*** Dataset content ***

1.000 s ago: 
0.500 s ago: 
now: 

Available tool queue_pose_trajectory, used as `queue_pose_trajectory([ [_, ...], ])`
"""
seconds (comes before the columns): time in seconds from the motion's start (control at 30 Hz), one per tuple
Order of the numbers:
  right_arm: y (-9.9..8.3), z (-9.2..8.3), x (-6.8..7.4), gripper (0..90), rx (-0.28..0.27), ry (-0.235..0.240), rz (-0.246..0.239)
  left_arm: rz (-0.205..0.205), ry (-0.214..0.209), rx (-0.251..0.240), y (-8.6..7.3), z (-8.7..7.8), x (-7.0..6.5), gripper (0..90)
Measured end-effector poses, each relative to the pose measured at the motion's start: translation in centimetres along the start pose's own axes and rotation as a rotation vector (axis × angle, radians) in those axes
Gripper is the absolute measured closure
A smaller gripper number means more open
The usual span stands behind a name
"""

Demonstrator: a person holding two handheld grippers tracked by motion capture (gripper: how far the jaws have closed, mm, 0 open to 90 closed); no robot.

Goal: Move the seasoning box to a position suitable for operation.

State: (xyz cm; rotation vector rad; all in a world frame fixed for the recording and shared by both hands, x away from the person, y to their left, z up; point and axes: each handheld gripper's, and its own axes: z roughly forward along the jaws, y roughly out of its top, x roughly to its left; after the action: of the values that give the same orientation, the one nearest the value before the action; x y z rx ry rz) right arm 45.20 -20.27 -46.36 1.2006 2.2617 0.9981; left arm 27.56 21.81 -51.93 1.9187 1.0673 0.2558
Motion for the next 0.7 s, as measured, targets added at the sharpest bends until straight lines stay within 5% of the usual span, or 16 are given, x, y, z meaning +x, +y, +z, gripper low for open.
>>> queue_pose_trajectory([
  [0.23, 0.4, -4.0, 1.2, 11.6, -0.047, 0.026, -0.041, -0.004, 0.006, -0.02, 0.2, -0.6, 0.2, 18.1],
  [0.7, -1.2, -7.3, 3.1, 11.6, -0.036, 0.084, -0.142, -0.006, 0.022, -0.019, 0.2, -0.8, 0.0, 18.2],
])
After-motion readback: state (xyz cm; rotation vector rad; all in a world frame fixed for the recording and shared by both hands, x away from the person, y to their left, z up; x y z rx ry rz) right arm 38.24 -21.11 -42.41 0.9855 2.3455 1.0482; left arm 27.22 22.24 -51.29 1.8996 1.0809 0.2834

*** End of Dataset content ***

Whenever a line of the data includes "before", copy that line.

seconds (comes before the columns): time in seconds from the motion's start (control at 30 Hz), one per tuple
State: (xyz cm; rotation vector rad; all in a world frame fixed for the recording and shared by both hands, x away from the person, y to their left, z up; point and axes: each handheld gripper's, and its own axes: z roughly forward along the jaws, y roughly out of its top, x roughly to its left; after the action: of the values that give the same orientation, the one nearest the value before the action; x y z rx ry rz) right arm 45.20 -20.27 -46.36 1.2006 2.2617 0.9981; left arm 27.56 21.81 -51.93 1.9187 1.0673 0.2558

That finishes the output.